The article explores how continual learning, defined as an Artificial Intelligence model’s ability to absorb new tasks and data without losing existing skills, intersects with modern large language model training. Classical continual learning research highlights catastrophic forgetting, where performance on old tasks degrades as new tasks are learned. Large language models complicate this further because they are trained at massive scale and typically lack access to their original pretraining data, making standard replay and buffer-based approaches difficult to apply. The author surveys experimental frameworks such as batch-incremental and streaming setups, explains how non-IID data induces forgetting, and reviews common mitigation techniques including replay buffers, knowledge distillation, regularization, architectural extensions like LoRA or mixture-of-experts, and multi-task joint training as a performance ceiling.

The core focus is on how standard post-training methods behave under continual learning: supervised finetuning versus on-policy reinforcement learning. By analyzing their objectives through the lens of Kullback-Leibler divergence, supervised finetuning is described as a forward KL, mode-covering objective over an offline dataset, while reinforcement learning is framed as a reverse KL, mode-seeking objective that optimizes rewards on on-policy samples, optionally regularized by KL to a reference model. In continual post-training experiments on multi-modal benchmarks, supervised finetuning reaches an average accuracy of 54% versus 62.9% for multi-task training and exhibits a forgetting measure of -10.4%, while reinforcement learning with GRPO attains an average accuracy of 60% and an FM of -2.3%, retaining ScienceQA accuracy at 93% compared to a peak of 95.6%. Reinforcement learning also maintains or slightly improves general benchmark performance, for example increasing accuracy on MMMU from 52.1% to 54.2%, whereas supervised finetuning degrades general capabilities.

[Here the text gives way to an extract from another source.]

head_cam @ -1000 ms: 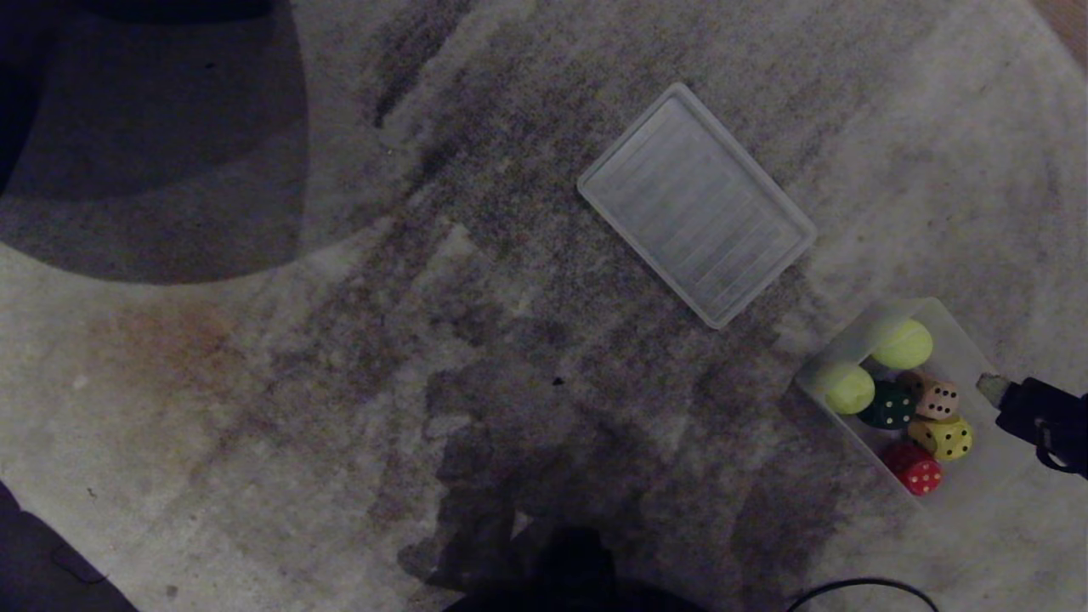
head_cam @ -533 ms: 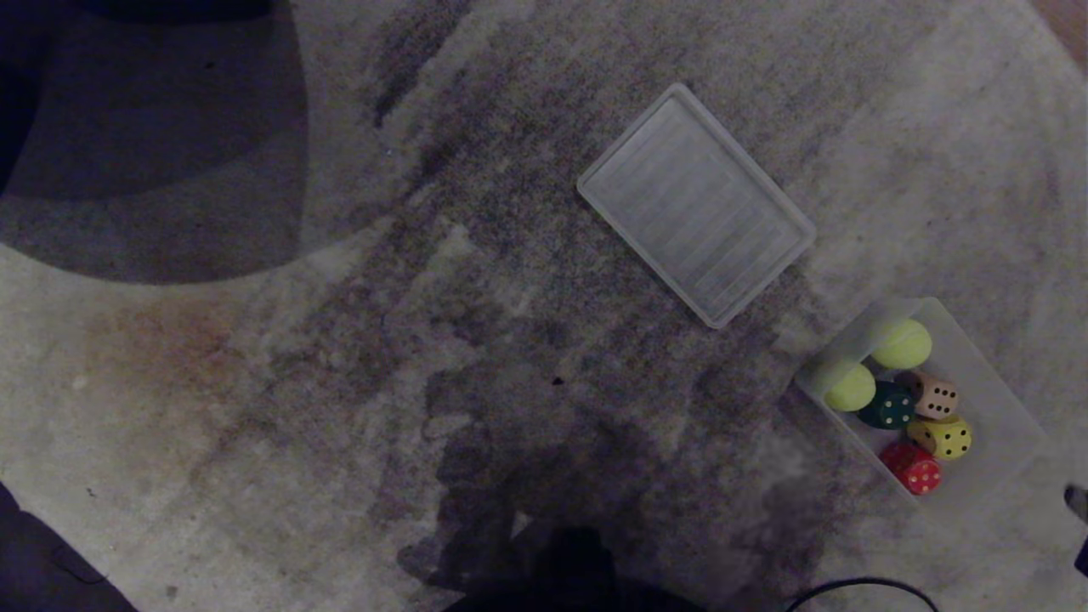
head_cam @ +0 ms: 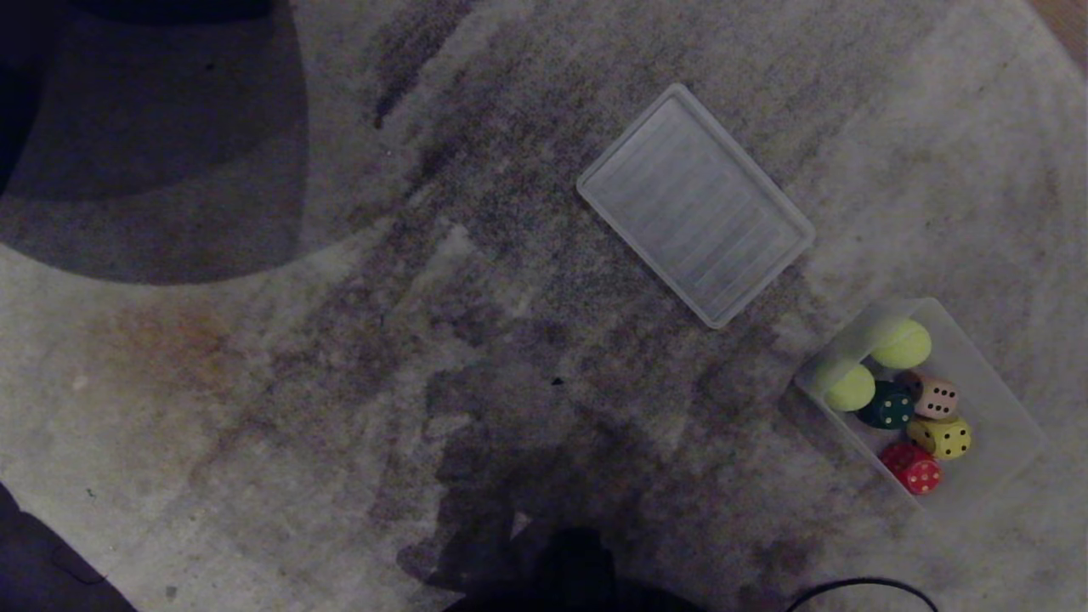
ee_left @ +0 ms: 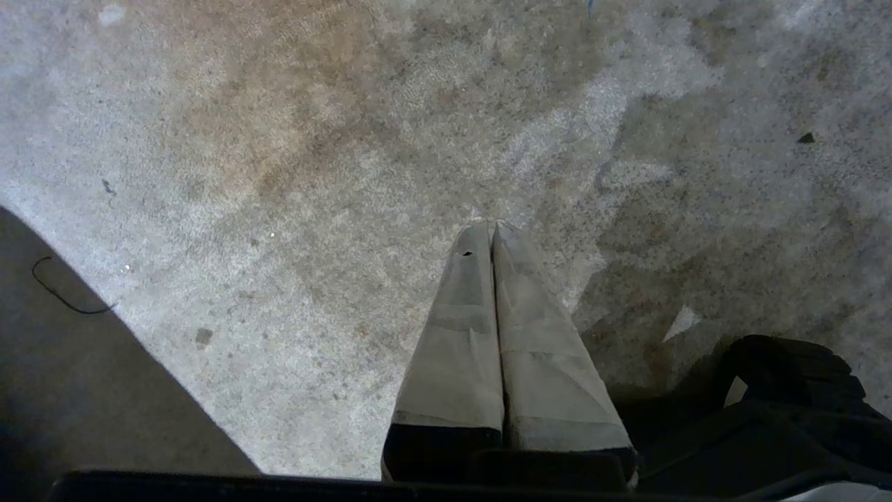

Follow-up work isolates why reinforcement learning forgets less by comparing domain adaptation setups and systematically varying learning algorithms. Across Qwen-2.5 and Llama-3 models up to 8B parameters, reinforcement learning yields <1% average accuracy drop across non-target tasks, while supervised finetuning can cause nearly 30% average accuracy drop, even when target task performance is higher. Experiments show that this robustness is not primarily due to explicit KL regularization or chain-of-thought reasoning, but rather to the use of on-policy data, which biases updates toward low KL divergence between base and finetuned models on the target distribution. A metric termed distributional shift, measured as the KL divergence between base and finetuned models over target-task data, is found to reliably predict forgetting across settings. On-policy supervised finetuning and iterative supervised finetuning using approximately on-policy samples approach reinforcement learning’s forgetting profile, reinforcing the conclusion that online sampling, not just the optimization algorithm, drives the effect.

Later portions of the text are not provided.